The Labor Department said its Producer Price Index, a measure of inflation on the wholesale level, sank 0.6 percent in May after rising 0.6 percent in April. Economists surveyed by Briefing.com forecast that the PPI would fall 0.2 percent.
Energy prices fell 3.5 percent during the month, the department said, accounting for about three quarters of the decline in the PPI. Food prices also fell, down 0.3 percent during the month.
It was the sharpest drop in oil prices since April 2003, when energy prices tumbled 7.2 percent after three months of sharp increases ahead of the war in Iraq. The 0.6 percent fall in the overall PPI was also the biggest percentage drop since April 2003.
The so-called core PPI, which excludes often volatile food and energy costs, rose 0.1 percent after a 0.3 percent gain in April -- the third month in the last four that the core reading rose 0.1 percent. . Economists had forecast a 0.2 percent increase.
Investors and economists have been looking for clues about whether the Federal Reserve might soon pause or halt its quarter-point interest rate hikes.
Wall Street showed scant reaction to the report, as well as a separate report showing weaker-than-expected retail sales. Stocks traded little changed and Treasury bond prices drifted lower.
Consumer prices up next
Tuesday's report comes a day ahead of the Consumer Price Index, which measures prices at the retail level. Economists surveyed forecast that CPI rose 0.1 percent in May after a 0.5 percent increase in April, while the core rate is seen up 0.2 percent after being little changed the previous month.
"The Fed is watching consumer prices, they're not watching producer" prices, said Drew Matus, economist with Lehman Brothers. "The trends are that there could be some upside surprise in consumer prices, even with producer prices retreating."
Matus said the greater importance of the CPI is one reason the markets didn't move more on the PPI report.

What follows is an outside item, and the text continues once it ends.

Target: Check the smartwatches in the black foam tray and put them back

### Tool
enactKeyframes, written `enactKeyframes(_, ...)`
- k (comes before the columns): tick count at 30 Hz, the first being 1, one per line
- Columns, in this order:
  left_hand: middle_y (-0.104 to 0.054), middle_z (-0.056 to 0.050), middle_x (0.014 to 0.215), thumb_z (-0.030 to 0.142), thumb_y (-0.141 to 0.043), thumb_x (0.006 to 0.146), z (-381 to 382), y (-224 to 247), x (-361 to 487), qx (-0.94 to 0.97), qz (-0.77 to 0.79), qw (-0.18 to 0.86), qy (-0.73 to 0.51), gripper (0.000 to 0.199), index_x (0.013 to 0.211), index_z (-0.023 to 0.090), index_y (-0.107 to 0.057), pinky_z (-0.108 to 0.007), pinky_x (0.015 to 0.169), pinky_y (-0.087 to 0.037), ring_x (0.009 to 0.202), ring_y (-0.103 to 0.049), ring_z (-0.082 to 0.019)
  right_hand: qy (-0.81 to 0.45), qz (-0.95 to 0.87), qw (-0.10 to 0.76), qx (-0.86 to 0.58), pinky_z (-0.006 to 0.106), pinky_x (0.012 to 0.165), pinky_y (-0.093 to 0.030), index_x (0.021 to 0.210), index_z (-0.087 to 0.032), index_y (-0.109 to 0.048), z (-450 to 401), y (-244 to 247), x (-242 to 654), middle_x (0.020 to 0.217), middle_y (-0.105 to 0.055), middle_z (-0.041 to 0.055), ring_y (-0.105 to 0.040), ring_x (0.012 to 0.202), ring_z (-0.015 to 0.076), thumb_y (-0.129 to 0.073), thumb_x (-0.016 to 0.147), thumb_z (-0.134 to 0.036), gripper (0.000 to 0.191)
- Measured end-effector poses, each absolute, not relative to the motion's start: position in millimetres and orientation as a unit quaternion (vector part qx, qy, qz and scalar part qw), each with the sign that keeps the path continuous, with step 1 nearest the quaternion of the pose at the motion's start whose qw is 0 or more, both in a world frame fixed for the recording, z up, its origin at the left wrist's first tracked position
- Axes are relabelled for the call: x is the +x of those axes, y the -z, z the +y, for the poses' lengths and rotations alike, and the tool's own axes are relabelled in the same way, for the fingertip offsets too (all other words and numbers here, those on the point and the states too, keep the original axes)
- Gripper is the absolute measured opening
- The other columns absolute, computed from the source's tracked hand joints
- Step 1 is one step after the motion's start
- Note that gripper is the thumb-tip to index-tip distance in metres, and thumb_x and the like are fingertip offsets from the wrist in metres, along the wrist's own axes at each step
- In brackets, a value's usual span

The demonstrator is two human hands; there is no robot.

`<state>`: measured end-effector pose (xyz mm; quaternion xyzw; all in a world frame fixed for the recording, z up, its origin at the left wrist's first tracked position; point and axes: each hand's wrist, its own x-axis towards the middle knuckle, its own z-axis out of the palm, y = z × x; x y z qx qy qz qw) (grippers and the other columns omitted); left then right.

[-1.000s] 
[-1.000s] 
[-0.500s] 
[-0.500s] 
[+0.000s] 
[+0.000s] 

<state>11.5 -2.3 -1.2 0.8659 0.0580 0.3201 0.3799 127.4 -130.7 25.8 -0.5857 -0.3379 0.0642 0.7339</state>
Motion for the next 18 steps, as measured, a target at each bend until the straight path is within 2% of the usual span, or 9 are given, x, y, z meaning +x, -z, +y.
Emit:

"We really need to get through tomorrow, and not only look at CPI, but the Beige Book for the anecdotal information the Fed is receiving on prices," he said.

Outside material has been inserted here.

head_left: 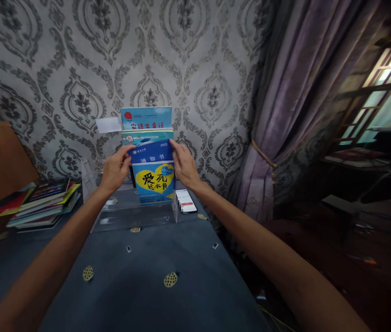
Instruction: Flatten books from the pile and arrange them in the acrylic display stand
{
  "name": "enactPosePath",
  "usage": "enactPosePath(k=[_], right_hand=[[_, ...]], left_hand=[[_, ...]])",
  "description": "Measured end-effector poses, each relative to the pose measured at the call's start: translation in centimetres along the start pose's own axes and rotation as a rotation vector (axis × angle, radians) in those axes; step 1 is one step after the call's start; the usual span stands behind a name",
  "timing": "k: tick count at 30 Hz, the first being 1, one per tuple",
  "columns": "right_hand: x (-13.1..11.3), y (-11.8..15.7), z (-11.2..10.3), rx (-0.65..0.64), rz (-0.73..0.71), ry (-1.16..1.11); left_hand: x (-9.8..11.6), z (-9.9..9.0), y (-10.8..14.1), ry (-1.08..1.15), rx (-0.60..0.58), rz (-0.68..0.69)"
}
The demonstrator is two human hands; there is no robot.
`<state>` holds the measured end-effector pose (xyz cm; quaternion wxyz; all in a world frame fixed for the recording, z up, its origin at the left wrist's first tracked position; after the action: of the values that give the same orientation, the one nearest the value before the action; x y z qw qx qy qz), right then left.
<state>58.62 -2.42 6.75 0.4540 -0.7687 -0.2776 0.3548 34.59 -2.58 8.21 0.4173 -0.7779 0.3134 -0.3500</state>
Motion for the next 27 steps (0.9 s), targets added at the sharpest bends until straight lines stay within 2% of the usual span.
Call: enactPosePath(k=[6,10,14,19,23,27], right_hand=[[0.6,-0.7,-1.3,0.044,0.058,-0.086],[0.7,-0.9,-1.6,0.060,0.109,-0.132],[0.7,-0.8,-1.4,0.064,0.115,-0.142],[0.9,-0.5,-1.0,0.045,0.123,-0.144],[1.0,0.0,-0.9,0.026,0.108,-0.123],[1.2,0.9,-0.6,0.030,0.136,-0.140]], left_hand=[[1.6,-0.6,-1.4,-0.096,0.008,0.101],[1.9,-1.2,-2.0,-0.083,0.027,0.130],[1.1,-1.0,-1.8,-0.034,-0.007,0.090],[-0.1,0.2,-0.5,0.041,-0.054,0.007],[-0.7,0.6,0.4,0.127,0.006,-0.059],[-0.7,0.7,1.3,0.116,0.048,-0.064]])
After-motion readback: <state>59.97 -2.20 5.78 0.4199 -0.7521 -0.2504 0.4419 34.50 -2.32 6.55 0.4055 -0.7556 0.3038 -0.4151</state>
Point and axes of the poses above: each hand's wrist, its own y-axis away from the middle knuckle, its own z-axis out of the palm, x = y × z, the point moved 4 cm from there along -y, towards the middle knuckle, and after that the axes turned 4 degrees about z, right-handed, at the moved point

The so-called Beige Book, the Fed's periodic report on business conditions from the central bank's 12 regional banks, is due Wednesday afternoon.

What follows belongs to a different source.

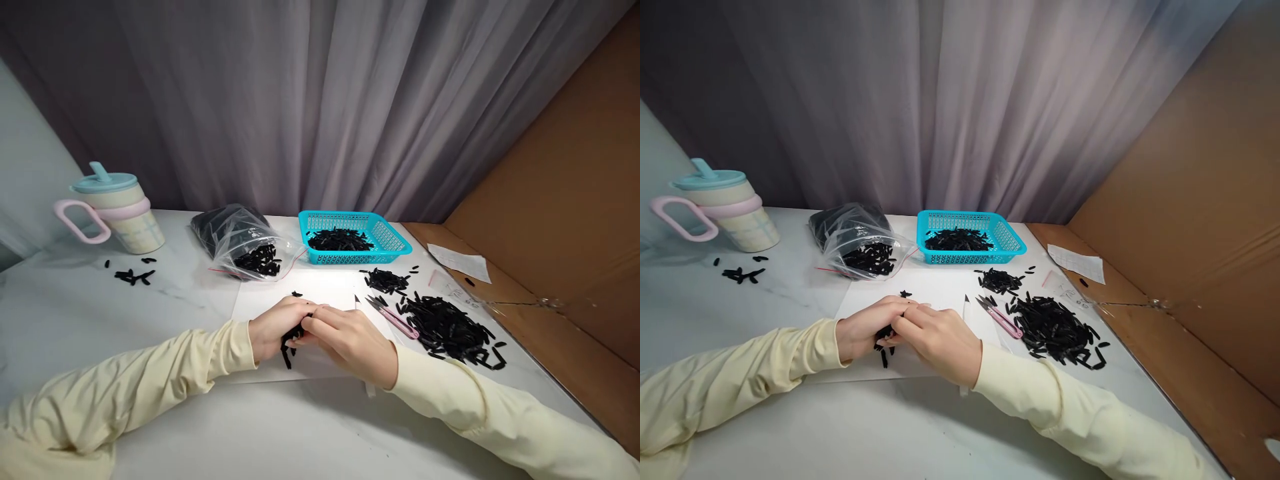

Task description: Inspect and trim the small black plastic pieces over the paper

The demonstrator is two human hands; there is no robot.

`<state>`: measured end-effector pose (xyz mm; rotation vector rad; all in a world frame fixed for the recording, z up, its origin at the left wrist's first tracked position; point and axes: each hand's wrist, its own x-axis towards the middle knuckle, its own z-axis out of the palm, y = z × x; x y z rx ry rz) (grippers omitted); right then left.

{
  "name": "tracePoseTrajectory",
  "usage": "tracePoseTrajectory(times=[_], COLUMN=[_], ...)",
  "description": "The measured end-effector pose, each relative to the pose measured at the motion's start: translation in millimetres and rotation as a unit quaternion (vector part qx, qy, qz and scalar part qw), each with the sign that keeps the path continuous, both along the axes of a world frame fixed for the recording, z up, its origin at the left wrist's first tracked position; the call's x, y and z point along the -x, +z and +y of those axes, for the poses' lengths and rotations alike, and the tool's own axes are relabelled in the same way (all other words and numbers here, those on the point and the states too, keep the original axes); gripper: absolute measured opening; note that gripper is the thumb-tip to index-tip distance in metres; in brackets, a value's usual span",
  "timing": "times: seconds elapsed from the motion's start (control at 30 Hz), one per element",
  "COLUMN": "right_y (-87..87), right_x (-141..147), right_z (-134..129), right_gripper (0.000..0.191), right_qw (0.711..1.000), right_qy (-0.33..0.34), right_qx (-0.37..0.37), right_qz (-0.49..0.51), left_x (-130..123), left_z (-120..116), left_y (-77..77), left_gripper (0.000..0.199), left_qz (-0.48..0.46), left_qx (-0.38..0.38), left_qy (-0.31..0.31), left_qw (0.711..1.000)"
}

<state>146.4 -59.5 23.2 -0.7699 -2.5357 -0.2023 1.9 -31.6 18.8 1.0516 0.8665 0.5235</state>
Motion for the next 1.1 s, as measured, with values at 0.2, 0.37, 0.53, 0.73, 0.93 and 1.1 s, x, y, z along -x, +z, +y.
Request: tracePoseTrajectory(times=[0.2, 0.37, 0.53, 0.73, 0.93, 1.1], right_y=[-3.0, 4.2, 9.3, -10.5, -16.6, -15.6], right_x=[-7.7, -16.0, -28.2, -42.3, -42.4, -40.6], right_z=[2.9, -12.7, -23.5, -22.9, -22.6, -26.3], right_gripper=[0.021, 0.014, 0.021, 0.016, 0.016, 0.016], right_qw=[0.984, 0.892, 0.656, 0.531, 0.533, 0.572], right_qy=[0.05, -0.006, -0.085, -0.075, -0.037, -0.023], right_qx=[0.145, 0.368, 0.623, 0.683, 0.671, 0.642], right_qz=[0.087, 0.262, 0.418, 0.497, 0.514, 0.51], left_x=[3.7, 2.8, 4.4, 4.7, 4.7, 5.8], left_z=[-1.1, -3.2, -2.3, -9.2, -16.9, -21.8], left_y=[0.1, 1.2, 0.5, -2.6, -5.7, -8.8], left_gripper=[0.013, 0.027, 0.029, 0.032, 0.027, 0.025], left_qz=[0.02, 0.02, 0.017, 0.082, 0.129, 0.148], left_qx=[-0.003, 0.015, 0.035, -0.102, -0.196, -0.228], left_qy=[0.007, -0.013, -0.018, -0.017, 0.012, 0.028], left_qw=[1.0, 1.0, 0.999, 0.991, 0.972, 0.962])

The current focus on inflation in a period of modest price increases is somewhat unusual, said Tom Schlesinger, executive director of Financial Markets Center, an economic research group. He also pointed to recent Beige Book comments about businesses reportedly having more pricing power.
"Certainly the Fed has voiced more concern over inflation for public consumption that it has in previous years, so it's not surprising that markets would respond accordingly," said Schlesinger. "It just really doesn't jive very well with the facts on the ground."
Schlesinger said that while there is greater attention being given to inflation reports, low long-term rates in the Treasury market are a sign that investors don't believe inflation's a significant threat, or that they believe that economic growth will slow down.
"The yields indicate that markets aren't concerned about inflation or that they're confident that the Fed is on the job and will contain it," said Schlesinger. "But there's some sort of subconscious, collective belief that sustained manageable inflation is too good to be true and eventually the other shoe will drop."